++++ Data records ++++
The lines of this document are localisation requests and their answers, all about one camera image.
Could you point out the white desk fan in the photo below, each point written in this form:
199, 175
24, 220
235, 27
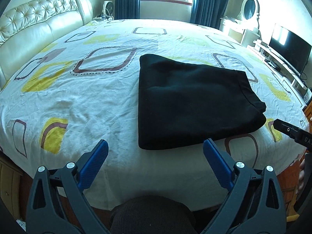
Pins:
107, 11

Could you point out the black pants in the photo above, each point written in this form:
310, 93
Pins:
184, 104

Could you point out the white tv stand shelf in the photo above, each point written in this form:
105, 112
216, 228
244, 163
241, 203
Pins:
283, 68

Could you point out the cream tufted leather headboard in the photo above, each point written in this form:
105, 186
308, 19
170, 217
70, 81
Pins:
30, 27

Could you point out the dark blue left curtain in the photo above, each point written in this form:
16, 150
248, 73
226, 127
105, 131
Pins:
127, 9

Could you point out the white oval vanity mirror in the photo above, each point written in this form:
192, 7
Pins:
250, 10

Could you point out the person's right hand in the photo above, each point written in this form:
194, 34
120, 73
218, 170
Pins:
301, 175

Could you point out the white vanity dresser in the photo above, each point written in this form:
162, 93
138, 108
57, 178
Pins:
238, 31

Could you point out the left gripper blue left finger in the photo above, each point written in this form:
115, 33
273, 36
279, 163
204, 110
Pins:
90, 163

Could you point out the dark blue curtain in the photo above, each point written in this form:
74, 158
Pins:
127, 9
208, 13

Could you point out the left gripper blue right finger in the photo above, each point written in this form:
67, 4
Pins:
224, 173

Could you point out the wooden bedside drawer cabinet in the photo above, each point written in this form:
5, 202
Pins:
13, 191

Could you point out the black flat screen television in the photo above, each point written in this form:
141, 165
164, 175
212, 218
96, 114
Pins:
291, 47

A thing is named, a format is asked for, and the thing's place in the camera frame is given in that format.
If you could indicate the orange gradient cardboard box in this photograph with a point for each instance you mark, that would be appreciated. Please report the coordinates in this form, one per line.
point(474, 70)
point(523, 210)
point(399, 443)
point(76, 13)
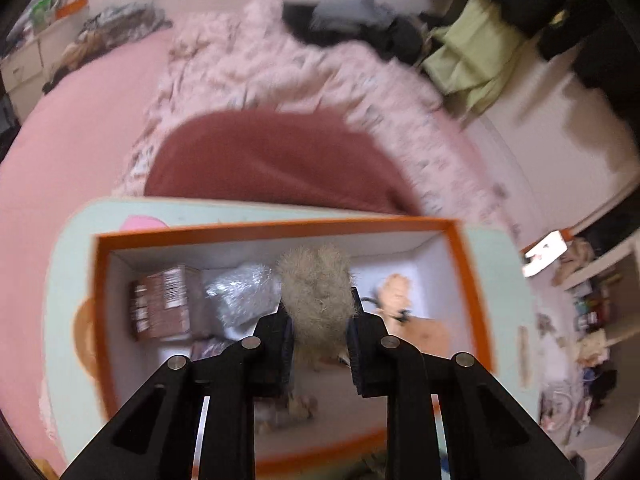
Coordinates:
point(351, 426)

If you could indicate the pile of dark clothes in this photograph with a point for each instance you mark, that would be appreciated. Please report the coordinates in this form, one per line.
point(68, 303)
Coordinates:
point(404, 37)

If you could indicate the patterned clothes pile on bed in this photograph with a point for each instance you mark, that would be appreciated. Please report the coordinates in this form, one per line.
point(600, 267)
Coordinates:
point(110, 29)

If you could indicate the tan fluffy pompom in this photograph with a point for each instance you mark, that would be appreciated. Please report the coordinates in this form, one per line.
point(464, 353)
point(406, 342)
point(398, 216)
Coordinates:
point(316, 291)

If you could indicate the white desk with drawers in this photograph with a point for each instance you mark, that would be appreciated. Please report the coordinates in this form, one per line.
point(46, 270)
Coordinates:
point(27, 69)

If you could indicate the beige doll figure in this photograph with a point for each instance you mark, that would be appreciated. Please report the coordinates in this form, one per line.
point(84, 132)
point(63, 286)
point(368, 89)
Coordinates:
point(395, 308)

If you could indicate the bubble wrap packet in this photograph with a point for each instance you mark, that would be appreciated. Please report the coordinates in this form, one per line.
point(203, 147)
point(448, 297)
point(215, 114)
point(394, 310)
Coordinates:
point(235, 297)

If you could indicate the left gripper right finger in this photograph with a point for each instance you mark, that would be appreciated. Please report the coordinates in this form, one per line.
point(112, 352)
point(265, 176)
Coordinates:
point(446, 418)

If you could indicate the light green cloth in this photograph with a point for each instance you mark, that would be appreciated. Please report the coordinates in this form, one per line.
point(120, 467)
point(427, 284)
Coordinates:
point(476, 57)

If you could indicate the pink floral blanket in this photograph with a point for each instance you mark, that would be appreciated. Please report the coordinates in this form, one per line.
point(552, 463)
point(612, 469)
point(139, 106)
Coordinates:
point(244, 59)

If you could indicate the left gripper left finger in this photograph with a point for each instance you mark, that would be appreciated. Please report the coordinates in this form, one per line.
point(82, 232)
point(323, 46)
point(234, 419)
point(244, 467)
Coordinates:
point(194, 419)

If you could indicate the dark red pillow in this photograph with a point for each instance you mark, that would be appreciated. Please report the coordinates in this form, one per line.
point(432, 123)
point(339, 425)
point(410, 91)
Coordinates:
point(262, 156)

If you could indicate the mint green lap table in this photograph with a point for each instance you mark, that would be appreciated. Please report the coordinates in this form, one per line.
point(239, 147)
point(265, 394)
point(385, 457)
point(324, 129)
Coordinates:
point(65, 319)
++++
### Try it
Copy every record exactly, dropping the images.

### Solution to the problem
The lines of this document are localisation requests and their answers, all about one camera image.
Could you point out the white desk fan in the photo below, each point written in this form:
199, 175
24, 220
235, 27
Pins:
107, 11

Could you point out the black pants in the photo above, each point written in this form:
310, 93
Pins:
184, 104

Could you point out the white tv stand shelf in the photo above, each point written in this form:
105, 112
216, 228
244, 163
241, 203
Pins:
283, 68

Could you point out the cream tufted leather headboard in the photo above, each point written in this form:
105, 186
308, 19
170, 217
70, 81
Pins:
30, 27

Could you point out the dark blue left curtain in the photo above, each point written in this form:
16, 150
248, 73
226, 127
105, 131
Pins:
127, 9

Could you point out the white oval vanity mirror in the photo above, each point written in this form:
192, 7
Pins:
250, 10

Could you point out the person's right hand in the photo above, each point written in this form:
194, 34
120, 73
218, 170
Pins:
301, 175

Could you point out the white vanity dresser in the photo above, each point written in this form:
162, 93
138, 108
57, 178
Pins:
238, 31

Could you point out the left gripper blue left finger in the photo above, each point written in this form:
115, 33
273, 36
279, 163
204, 110
Pins:
90, 163

Could you point out the dark blue curtain in the photo above, each point written in this form:
74, 158
Pins:
127, 9
208, 13

Could you point out the left gripper blue right finger in the photo above, each point written in this form:
67, 4
Pins:
224, 173

Could you point out the wooden bedside drawer cabinet in the photo above, each point written in this form:
5, 202
Pins:
13, 191

Could you point out the black flat screen television in the photo above, each point written in this form:
141, 165
164, 175
212, 218
96, 114
Pins:
291, 47

A thing is named, a format is asked for, and the thing's place in the camera frame is given in that format.
If you could indicate the orange gradient cardboard box in this photograph with a point for each instance you mark, that would be appreciated. Please report the coordinates in this form, one per line.
point(474, 70)
point(523, 210)
point(399, 443)
point(76, 13)
Coordinates:
point(351, 426)

If you could indicate the pile of dark clothes in this photograph with a point for each instance you mark, that would be appreciated. Please report the coordinates in this form, one per line.
point(68, 303)
Coordinates:
point(404, 37)

If you could indicate the patterned clothes pile on bed in this photograph with a point for each instance you mark, that would be appreciated. Please report the coordinates in this form, one per line.
point(600, 267)
Coordinates:
point(110, 29)

If you could indicate the tan fluffy pompom in this photograph with a point for each instance you mark, that would be appreciated. Please report the coordinates in this form, one per line.
point(464, 353)
point(406, 342)
point(398, 216)
Coordinates:
point(316, 291)

If you could indicate the white desk with drawers in this photograph with a point for each instance you mark, that would be appreciated. Please report the coordinates in this form, one per line.
point(46, 270)
Coordinates:
point(27, 69)

If you could indicate the beige doll figure in this photograph with a point for each instance you mark, that would be appreciated. Please report the coordinates in this form, one per line.
point(84, 132)
point(63, 286)
point(368, 89)
Coordinates:
point(395, 308)

If you could indicate the bubble wrap packet in this photograph with a point for each instance you mark, that would be appreciated. Please report the coordinates in this form, one per line.
point(203, 147)
point(448, 297)
point(215, 114)
point(394, 310)
Coordinates:
point(235, 297)

If you could indicate the left gripper right finger in this photograph with a point for each instance you mark, that would be appreciated. Please report the coordinates in this form, one per line.
point(112, 352)
point(265, 176)
Coordinates:
point(446, 418)

If you could indicate the light green cloth in this photograph with a point for each instance you mark, that would be appreciated. Please report the coordinates in this form, one per line.
point(120, 467)
point(427, 284)
Coordinates:
point(476, 57)

If you could indicate the pink floral blanket in this photograph with a point for each instance you mark, that would be appreciated. Please report the coordinates in this form, one per line.
point(552, 463)
point(612, 469)
point(139, 106)
Coordinates:
point(244, 59)

If you could indicate the left gripper left finger in this photograph with a point for each instance you mark, that would be appreciated. Please report the coordinates in this form, one per line.
point(82, 232)
point(323, 46)
point(234, 419)
point(244, 467)
Coordinates:
point(194, 419)

If you could indicate the dark red pillow in this photograph with a point for each instance you mark, that would be appreciated. Please report the coordinates in this form, one per line.
point(432, 123)
point(339, 425)
point(410, 91)
Coordinates:
point(262, 156)

If you could indicate the mint green lap table in this photograph with a point for each instance you mark, that would be appreciated. Please report the coordinates in this form, one per line.
point(239, 147)
point(265, 394)
point(385, 457)
point(324, 129)
Coordinates:
point(65, 319)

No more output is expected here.